I looked down, and sure enough, I’d pulled a massive Janet Jackson! My right breast had somehow tumbled out of my dress and lay exposed, a little bare apple, for the whole world to see. I was embarrassed and quickly tucked it back into my sundress. Throughout the rest of the conference, I kept looking down at my chest and rearranging my halter straps compulsively like someone with a weird tic.

Aaron entered the picture one night when some of us attending the conference met in a cottage to read aloud to one another from our work. Aaron read a piece he was working on. It was graphically violent, but well-written. The other women cringed squeamishly. I liked it, and said so. Then I read something of mine. It was kind of sexy. Aaron took notice. But then, he noticed everything. Perhaps, even, my moment of exposure.

A few days later, he casually invited me to go for a ride in his red Mercedes. He drove me to a posh restaurant overlooking the ocean, where he bought me my very first margarita. Being with Aaron made me feel sophisticated. I loved the leather seats of his Mercedes. I loved looking out over the Pacific. I loved sitting next to this handsome, intelligent older man. I loved the taste of the rock salt on the rim of my margarita glass. I loved the taste of my margarita!

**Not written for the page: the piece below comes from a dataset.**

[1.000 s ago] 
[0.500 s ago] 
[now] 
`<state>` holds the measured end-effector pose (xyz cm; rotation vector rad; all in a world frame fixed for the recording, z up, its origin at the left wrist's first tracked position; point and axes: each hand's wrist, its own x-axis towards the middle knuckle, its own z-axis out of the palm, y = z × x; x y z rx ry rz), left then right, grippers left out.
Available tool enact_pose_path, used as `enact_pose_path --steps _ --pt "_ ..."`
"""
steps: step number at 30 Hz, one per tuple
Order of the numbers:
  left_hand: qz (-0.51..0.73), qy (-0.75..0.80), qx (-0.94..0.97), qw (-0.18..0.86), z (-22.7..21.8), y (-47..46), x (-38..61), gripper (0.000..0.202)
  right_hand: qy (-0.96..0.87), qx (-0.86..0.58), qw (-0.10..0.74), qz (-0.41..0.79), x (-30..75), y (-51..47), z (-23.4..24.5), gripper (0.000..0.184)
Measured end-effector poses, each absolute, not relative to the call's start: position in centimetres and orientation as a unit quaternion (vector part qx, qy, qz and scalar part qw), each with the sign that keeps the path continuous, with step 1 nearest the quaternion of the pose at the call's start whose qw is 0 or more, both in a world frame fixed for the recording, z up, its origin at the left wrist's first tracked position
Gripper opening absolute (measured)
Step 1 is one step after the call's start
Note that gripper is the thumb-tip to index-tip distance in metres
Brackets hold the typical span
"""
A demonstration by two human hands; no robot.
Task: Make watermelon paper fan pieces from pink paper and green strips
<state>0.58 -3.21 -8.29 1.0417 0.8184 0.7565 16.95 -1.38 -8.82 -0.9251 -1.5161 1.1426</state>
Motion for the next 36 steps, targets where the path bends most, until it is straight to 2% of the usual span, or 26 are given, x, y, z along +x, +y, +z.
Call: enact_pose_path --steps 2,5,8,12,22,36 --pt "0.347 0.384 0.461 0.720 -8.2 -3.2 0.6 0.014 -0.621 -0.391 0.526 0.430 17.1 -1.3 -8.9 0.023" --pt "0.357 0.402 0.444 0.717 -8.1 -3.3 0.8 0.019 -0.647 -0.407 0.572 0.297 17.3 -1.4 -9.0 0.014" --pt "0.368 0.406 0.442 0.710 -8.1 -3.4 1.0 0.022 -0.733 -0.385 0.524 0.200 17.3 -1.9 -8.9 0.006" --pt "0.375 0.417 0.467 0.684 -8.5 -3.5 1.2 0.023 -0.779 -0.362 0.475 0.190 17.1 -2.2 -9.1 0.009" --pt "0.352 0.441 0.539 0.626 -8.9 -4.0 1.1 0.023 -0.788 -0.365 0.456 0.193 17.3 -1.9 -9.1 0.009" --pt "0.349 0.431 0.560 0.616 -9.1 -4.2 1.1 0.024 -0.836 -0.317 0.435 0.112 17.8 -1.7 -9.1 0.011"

Aaron and I did a lot of glancing back and forth, and something was building between us, but we didn’t touch…not yet. Not until he drove me to the lemon orchard.

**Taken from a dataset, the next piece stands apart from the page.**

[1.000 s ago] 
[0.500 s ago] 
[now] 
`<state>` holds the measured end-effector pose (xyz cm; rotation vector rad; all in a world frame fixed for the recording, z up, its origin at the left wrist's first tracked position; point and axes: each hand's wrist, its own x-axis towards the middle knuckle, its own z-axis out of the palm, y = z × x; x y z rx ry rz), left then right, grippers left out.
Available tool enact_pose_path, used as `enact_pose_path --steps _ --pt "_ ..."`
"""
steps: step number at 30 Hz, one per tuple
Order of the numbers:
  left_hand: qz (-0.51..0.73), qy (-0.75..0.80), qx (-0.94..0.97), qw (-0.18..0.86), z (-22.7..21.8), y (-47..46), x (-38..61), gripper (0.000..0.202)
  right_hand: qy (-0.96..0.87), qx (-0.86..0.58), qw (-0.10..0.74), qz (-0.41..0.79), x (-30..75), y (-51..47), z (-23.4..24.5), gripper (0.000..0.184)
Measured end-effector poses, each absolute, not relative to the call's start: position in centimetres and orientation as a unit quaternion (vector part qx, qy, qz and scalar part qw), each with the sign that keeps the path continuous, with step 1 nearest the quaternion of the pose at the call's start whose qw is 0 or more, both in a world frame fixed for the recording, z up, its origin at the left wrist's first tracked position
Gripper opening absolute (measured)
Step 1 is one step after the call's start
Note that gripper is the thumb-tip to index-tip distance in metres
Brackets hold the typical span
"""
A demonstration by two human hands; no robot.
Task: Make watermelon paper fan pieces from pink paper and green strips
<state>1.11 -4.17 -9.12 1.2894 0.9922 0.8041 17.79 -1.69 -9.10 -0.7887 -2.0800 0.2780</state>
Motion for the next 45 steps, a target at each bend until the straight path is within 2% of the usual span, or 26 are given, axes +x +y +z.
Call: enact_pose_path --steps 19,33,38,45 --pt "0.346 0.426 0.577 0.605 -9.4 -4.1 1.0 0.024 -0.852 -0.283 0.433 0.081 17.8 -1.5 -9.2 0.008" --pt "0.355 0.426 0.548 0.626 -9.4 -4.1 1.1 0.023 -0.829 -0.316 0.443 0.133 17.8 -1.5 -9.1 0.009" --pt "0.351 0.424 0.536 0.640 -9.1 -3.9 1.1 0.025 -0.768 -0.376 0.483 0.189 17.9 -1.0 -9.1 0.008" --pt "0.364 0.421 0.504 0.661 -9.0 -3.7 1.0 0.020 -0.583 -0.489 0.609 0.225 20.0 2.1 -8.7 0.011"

It was a day of firsts: my first ride in a Mercedes, my first margarita, my first elegant restaurant, and now my first lemon orchard. I’d never even seen a lemon tree before, much less an entire orchard of them! Aaron drove the car over a rutted dirt road and only stopped when we were deep inside the rows of lemon trees.

When we got out of the car, it was whisper silent, more still than just about anyplace I have ever been. Neither Aaron nor I said a word. Instead of speaking, he looked into my eyes and slowly walked to the nearest tree. He reached up and twisted a lemon off a low-hanging branch. Not taking his eyes from mine, moving closer, he plunged both thumbs into the lemon and ripped it in two. I don’t know how someone can rip a lemon in two and make it seductive, but it was the most sensual thing I’ve ever seen anyone do. Aaron handed me half, and then slowly bit into his part of the lemon, sucking the tangy juices, eyes still locked on mine.

Finally, neither of us could stand it a moment longer. I will not write about what happened next, because this is a PG-rated blog….

Our lust for one another was short-lived, but we remained good and dear friends for the rest of our lives.

Aaron, of course, did a lot more than seduce me in a lemon orchard, like: write two books, start his own extremely successful hamburger chain, get rich as a stock broker and financial consultant, act in two movies, produce movies, open an upscale restaurant, and schmooze with famous film stars. He was an outstanding artist, a gourmet cook, and a cultured man. He had a tender gift for working with plants. He was a veteran who’d served in the Korean War. He “pumped iron.”

He did not always succeed. He once laughingly told me how he had been approached by some guys to invest in their film script. Despite his own proclivity for what some would call graphic violence, he turned them away because their script contained massive profanity and violence with almost no plot; it was later produced as a movie called Rambo.

Even with his occasional failures, he grew wealthy. Then he hit rock bottom as an alcoholic and drug addict, spent four years in prison for some complex financial fraud, and, humbled and sober, proceeded to climb his way back up again.

No matter what befell him, Aaron’s manner was polished and gentle...and incessantly cool, of course! He was one of the most accomplished men I’ve ever known, and whatever he touched glowed with color. And exclamation points!
In spite of his many life adventures, Aaron never forgot our orchard escapade. He continuously, joyously loved to remind me of that time. I never forgot, either.

Here is the way his obituary should have read:
Aaron ___, a man who could wordlessly seduce a woman by ripping a lemon in two with his bare hands, died today, and the colors of the world may never be quite as vibrant and bright again.